The idea that only government can provide schooling is demolished by the work of James Tooley, a professor of education policy at the University of Newcastle. He found that in the poorest slums of Africa, private schools are operating successfully, providing real education at affordable prices or without charge for the poorest kids. (See Tooley’s May 2006 Freeman article, “Backing the Wrong Horse: How Private Schools Are Good for the Poor.”)
Unfortunately, the United Nations entered this picture and pushed a system of universal “free” (tax-funded) schools in those same areas. This cost some private schools enrollment, at least until many parents found the government schools lacking and returned their children to the private schools. As in America, Tooley also found private schools in Africa educate children far below the cost of government schools.
Finally, Hiatt also names infrastructure spending as an area in need of more, not less, government funding. Yet as Peter Van Doren and Chris Edwards of the Cato Institute pointed out in 2008, countries on every continent have been busy selling off inefficient State-owned assets, including airports, seaports, and even highways, to private concerns. Greece, now on the brink of bankruptcy, may provide the best example of a state that followed the road of more and more government spending on what might otherwise be private infrastructure. The result has been exceptional waste, inefficiency, and a populist and trade union stranglehold on the nation. As Greek economist John Sfakianakis wrote recently in the Financial Times, “The Greek political landscape is ingrained with vested interests, endemic kleptocracy and bribery. Since the days of Andreas Papendreou, an economist and father of the current prime minister, our politics has been predicated on the expansion of the public sector, patronage and borrowing.”

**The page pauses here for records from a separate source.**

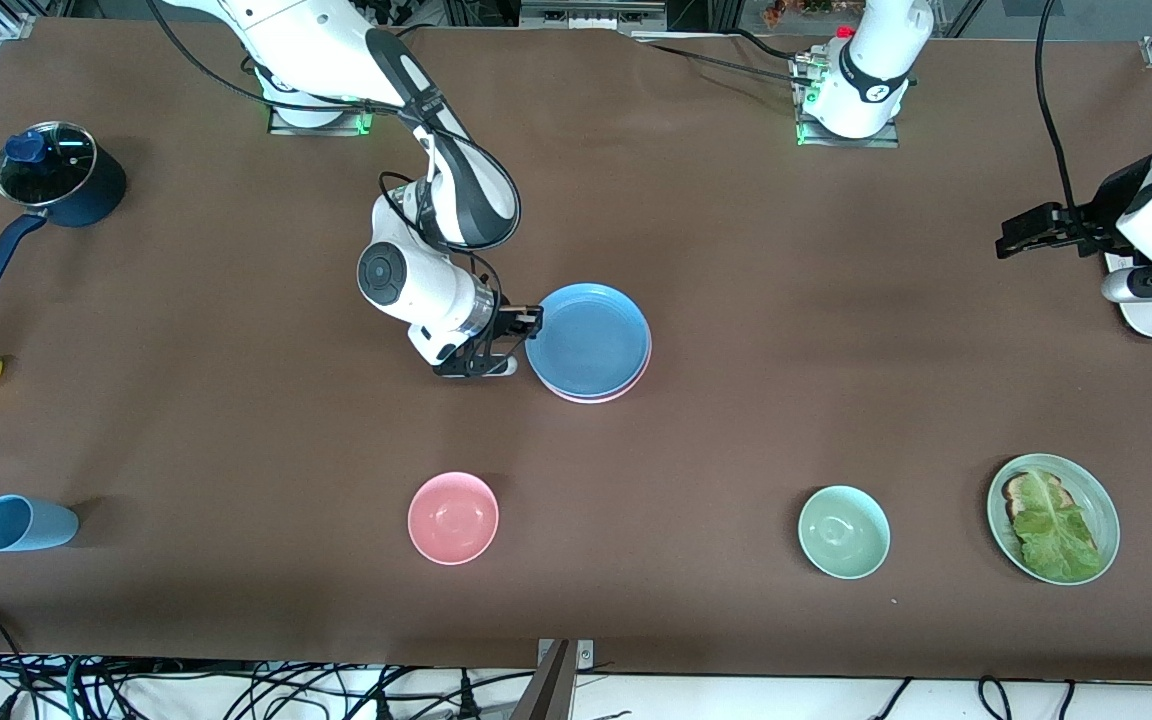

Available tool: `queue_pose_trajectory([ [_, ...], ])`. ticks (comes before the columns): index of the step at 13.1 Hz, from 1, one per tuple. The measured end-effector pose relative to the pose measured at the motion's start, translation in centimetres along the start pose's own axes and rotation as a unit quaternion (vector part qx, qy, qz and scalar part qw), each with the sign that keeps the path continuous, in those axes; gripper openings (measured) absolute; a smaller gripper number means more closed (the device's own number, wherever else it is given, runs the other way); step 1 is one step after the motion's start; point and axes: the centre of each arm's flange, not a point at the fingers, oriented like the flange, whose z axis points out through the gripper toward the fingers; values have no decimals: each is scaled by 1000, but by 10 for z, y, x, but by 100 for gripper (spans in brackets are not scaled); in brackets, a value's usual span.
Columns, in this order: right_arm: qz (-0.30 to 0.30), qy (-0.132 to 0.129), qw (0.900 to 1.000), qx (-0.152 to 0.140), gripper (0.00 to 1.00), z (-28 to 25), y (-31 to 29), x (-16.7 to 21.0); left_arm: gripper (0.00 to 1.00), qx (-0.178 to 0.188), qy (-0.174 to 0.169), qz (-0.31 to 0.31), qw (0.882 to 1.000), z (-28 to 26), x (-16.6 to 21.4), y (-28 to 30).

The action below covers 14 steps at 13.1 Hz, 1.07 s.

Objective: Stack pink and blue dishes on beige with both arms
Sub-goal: 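Slide the blue plate with the right gripper onto the pink plate, then open the right gripper and draw it back from the stack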

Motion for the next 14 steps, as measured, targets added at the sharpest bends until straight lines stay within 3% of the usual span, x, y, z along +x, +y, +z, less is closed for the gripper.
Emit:
queue_pose_trajectory([
  [3,2,3,1000,2,16,-2,0,2,100,0,0,0,1000,0,0,0],
  [7,-3,21,1000,14,57,-26,-10,13,100,0,0,0,1000,0,0,0],
  [11,23,23,999,-1,99,-125,42,51,100,0,0,0,1000,0,0,0],
  [14,6,4,999,-46,100,-197,65,58,100,0,0,0,1000,0,0,0],
])
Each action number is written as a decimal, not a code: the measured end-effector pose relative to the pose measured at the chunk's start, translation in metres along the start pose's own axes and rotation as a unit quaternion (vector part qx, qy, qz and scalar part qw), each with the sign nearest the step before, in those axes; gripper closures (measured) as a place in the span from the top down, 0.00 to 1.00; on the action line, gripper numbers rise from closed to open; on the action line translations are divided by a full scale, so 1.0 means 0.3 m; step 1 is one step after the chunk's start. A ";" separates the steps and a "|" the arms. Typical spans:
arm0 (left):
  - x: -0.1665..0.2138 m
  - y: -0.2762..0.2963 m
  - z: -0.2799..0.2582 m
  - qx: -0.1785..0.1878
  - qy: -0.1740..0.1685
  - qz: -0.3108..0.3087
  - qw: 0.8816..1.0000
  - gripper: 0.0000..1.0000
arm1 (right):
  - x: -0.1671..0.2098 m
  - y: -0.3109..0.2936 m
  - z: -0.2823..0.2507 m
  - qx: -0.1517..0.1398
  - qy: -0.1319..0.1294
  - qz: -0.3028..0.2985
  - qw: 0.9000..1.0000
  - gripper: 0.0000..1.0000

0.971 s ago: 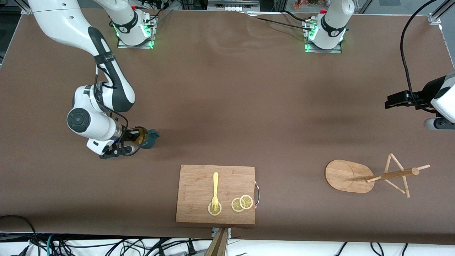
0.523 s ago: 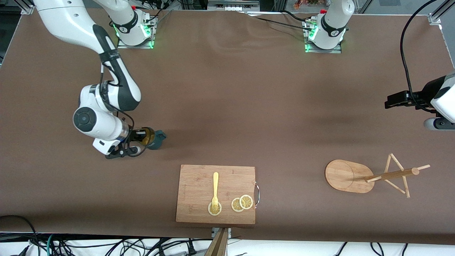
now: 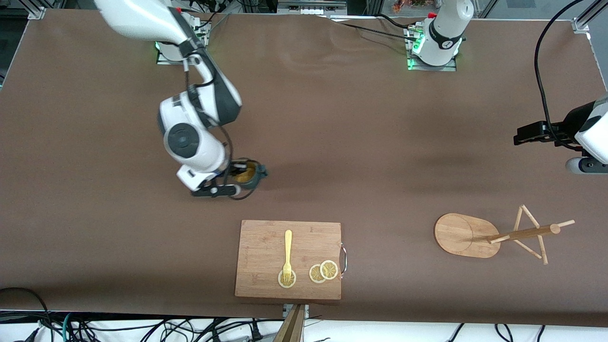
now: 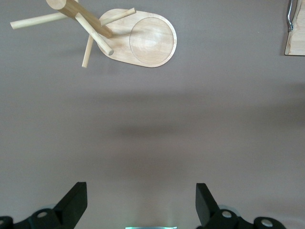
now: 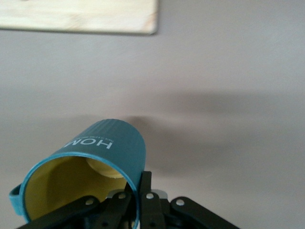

In his classic book, Our Enemy, the State, Albert Jay Nock wrote in 1935: Whatever “the state has accomplished outside its own field has been done poorly and expensively. . . . No complaint is more common, and none better founded, than the complaint against officialism’s inefficiency and extravagance.”
Many people believe only a large and growing State can ensure America’s greatness. But they misunderstand greatness. A growing government sector necessarily weakens civil society, where individuals make (and pay for) their own choices and market forces guide the use of capital to its most productive uses.
Far from being the key to national greatness, an ever-expanding government sector will only push more economic decisions into the political realm. It will also undermine the commitment to the individual freedom and personal responsibility that made America unique, prosperous, and great in the first place.